Good For Kids: Absolutely. There may not be much educational value in it, and I think some fools criticized it for having a lot of baby speech (goggy gi-ah etc), but it’s bright, funny, and is filled with ideas and charm. Although my girls don’t watch it anymore, it was one of the first and longest loved shows they found. We even have a Jake doll.

Good For Adults: Well, I enjoyed it. There isn’t much in each episode, but I loved the music and the funny animals who play with Jake, and the amusing merge of real time with animation. Again each episode is brief, so you don’t mind watching a few in a row – just be ready to have the tunes stuck in your head.

Bing

What’s It All About (Alfie): A CG show about a Bunny toddler and his pals who overcomes simple problems and fears with the help of their carer.

Good For Kids: This is quite a recent show and one of the few which my youngest loves more than my eldest. Of course it’s all bright and detailed and lovely, and the ‘problems’ encountered in each episode are the sorts of things kids would worry about – wetting the bed, sharing, noisy fireworks etc.
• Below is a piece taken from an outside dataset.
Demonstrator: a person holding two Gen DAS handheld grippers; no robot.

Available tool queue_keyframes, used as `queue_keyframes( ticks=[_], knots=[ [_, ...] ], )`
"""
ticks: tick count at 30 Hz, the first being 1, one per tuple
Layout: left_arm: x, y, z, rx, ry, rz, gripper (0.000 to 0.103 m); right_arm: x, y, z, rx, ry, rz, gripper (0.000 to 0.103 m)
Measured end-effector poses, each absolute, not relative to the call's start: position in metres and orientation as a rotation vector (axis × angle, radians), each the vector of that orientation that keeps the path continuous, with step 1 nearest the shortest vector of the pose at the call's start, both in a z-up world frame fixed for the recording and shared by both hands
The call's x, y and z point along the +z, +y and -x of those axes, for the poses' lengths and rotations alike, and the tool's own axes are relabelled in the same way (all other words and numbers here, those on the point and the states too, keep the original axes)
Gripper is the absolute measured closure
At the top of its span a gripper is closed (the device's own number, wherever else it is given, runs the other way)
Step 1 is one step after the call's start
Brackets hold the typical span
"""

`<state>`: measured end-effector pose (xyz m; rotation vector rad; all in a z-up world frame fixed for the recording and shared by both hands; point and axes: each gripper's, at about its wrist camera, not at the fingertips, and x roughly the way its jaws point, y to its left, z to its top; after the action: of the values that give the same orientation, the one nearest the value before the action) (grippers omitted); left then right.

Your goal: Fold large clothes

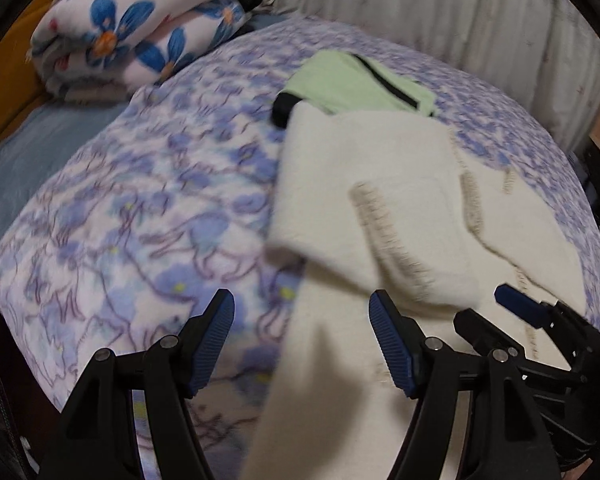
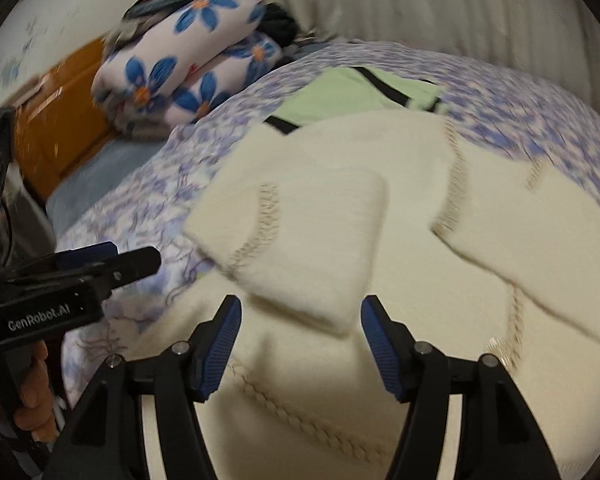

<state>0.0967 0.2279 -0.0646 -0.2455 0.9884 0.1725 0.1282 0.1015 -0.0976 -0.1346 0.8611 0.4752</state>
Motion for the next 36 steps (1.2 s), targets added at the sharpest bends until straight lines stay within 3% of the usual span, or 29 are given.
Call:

Good For Adults: Yeah, again I like this one, again each episode is under 10 minutes, and it’s easy to get wrapped up in the charm and simplicity of it all. One of the main characters is voiced by Oscar Winner Mark Rylance too.

Well, that’s enough for now. Feel free to share your thoughts on any of the shows above – which shows your kids watch, what you used to watch etc.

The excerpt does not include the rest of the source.